Finding passion or forging mastery?

How to find your vocation? That’s a difficult question, and one that I’ve been thinking about almost non-stop for the past few years. I’ve been reading books, listening to podcasts, watching YouTube videos and talking with mentors on how to find your true passion in life. Today I want to discuss two general approaches to finding your vocation that I’ve come across so far.

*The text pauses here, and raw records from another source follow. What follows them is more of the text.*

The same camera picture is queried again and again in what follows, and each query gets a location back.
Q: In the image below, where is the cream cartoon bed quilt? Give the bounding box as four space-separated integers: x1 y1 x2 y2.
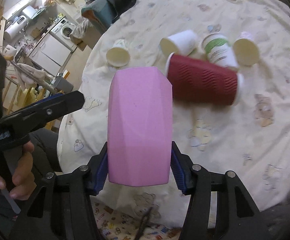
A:
56 0 290 240

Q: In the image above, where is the red ripple paper cup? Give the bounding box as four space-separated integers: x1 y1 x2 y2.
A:
165 53 244 106

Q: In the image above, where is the pink pattern paper cup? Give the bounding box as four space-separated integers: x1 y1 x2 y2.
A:
232 31 260 66

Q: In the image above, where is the white washing machine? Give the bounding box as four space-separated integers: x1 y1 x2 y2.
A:
50 17 77 53

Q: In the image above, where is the grey bin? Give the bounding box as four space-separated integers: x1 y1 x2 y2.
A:
52 75 73 94

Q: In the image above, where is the yellow wooden chair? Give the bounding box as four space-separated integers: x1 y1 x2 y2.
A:
2 80 58 131

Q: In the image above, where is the green white paper cup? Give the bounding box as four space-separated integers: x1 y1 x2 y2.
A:
201 33 238 71

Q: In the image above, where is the white green-spot paper cup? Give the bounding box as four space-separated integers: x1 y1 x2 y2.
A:
160 30 198 57

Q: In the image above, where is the pink faceted cup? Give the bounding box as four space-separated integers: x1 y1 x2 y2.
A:
108 67 173 187

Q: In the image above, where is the person's left hand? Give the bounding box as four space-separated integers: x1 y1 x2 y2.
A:
0 141 36 200

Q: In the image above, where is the black clothing pile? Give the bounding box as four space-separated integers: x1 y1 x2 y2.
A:
80 0 137 34

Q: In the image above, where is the white cabinet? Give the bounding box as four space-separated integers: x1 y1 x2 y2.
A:
29 34 71 76

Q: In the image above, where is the cartoon print paper cup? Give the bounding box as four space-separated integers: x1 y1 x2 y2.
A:
106 39 130 67

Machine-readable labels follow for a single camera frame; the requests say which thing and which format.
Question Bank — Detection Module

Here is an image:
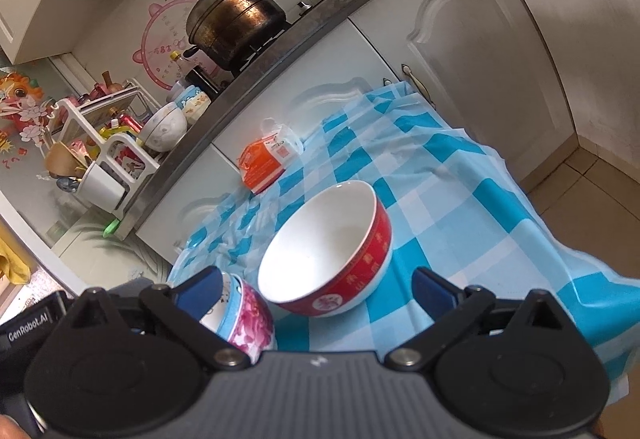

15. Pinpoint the pink floral white bowl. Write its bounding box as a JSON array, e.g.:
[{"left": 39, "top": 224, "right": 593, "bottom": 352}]
[{"left": 217, "top": 273, "right": 277, "bottom": 363}]

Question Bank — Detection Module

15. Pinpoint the red white bowl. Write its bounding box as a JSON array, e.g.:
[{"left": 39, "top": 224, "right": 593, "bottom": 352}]
[{"left": 257, "top": 180, "right": 393, "bottom": 318}]

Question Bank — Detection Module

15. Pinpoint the blue cartoon bowl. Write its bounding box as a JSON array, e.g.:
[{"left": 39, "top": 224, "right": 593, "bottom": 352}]
[{"left": 200, "top": 273, "right": 243, "bottom": 339}]

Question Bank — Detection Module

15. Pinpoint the left hand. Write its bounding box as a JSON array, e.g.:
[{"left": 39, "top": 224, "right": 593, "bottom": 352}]
[{"left": 0, "top": 414, "right": 30, "bottom": 439}]

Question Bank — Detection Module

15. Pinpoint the blue checkered tablecloth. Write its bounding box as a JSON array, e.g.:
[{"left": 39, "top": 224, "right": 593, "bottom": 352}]
[{"left": 169, "top": 82, "right": 639, "bottom": 378}]

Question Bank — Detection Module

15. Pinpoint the green clip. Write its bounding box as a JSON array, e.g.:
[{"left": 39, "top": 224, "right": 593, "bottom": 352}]
[{"left": 102, "top": 219, "right": 120, "bottom": 239}]

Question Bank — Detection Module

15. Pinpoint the orange white package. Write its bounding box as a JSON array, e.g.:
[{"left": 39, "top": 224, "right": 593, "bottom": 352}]
[{"left": 238, "top": 118, "right": 304, "bottom": 194}]

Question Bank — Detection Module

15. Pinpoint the white utensil holder cup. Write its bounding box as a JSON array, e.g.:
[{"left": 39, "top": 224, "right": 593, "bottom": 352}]
[{"left": 77, "top": 162, "right": 126, "bottom": 212}]

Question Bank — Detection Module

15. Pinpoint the white floral ceramic bowl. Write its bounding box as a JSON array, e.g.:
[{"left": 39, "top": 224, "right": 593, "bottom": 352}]
[{"left": 139, "top": 102, "right": 188, "bottom": 153}]

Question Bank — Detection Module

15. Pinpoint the white condiment rack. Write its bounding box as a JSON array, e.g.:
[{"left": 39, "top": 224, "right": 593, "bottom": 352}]
[{"left": 48, "top": 79, "right": 160, "bottom": 219}]

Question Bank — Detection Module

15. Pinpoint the blue white jar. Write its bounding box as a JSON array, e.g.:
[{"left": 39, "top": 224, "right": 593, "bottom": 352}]
[{"left": 174, "top": 84, "right": 212, "bottom": 126}]

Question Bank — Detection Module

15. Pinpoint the soy sauce bottle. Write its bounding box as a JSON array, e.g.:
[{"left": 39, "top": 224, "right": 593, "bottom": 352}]
[{"left": 169, "top": 50, "right": 220, "bottom": 101}]

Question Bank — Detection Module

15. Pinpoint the dark metal stockpot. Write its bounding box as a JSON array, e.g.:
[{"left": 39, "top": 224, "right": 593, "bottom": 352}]
[{"left": 183, "top": 0, "right": 290, "bottom": 75}]

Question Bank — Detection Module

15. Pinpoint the cabinet door handle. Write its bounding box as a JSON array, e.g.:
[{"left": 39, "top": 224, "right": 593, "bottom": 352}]
[{"left": 401, "top": 63, "right": 436, "bottom": 108}]

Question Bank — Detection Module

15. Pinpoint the pink round wall sticker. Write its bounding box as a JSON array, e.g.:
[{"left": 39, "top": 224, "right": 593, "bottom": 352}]
[{"left": 131, "top": 0, "right": 196, "bottom": 90}]

The first general approach to finding one’s vocation and creating a meaningful career is what I call the passion-driven approach. According to this approach, you should first find your passion in life and then put all your effort to working on it. The basic assumption is that everyone has a passion that can be discovered and that you should make it your priority to find your passion. You can find clues about your passion in different ways. One technique that Robert Greene mentions in his book ‘Mastery’ is to go back to your childhood and reflect on what really made you excited. Whether it’s playing with Legos, drawing, or going on adventures, these early childhood memories serve as important signposts to finding what truly inspires you in life. Another method is to try out various things early in your career and see which activities, skills, and settings feel right and gets you excited, and then pursuing jobs that allow you move towards those things. Yet another method is to work on one job for an extended period, reflect on what aspects of the job you enjoy, and then try to find a new position that allows you to go deeper into those aspects.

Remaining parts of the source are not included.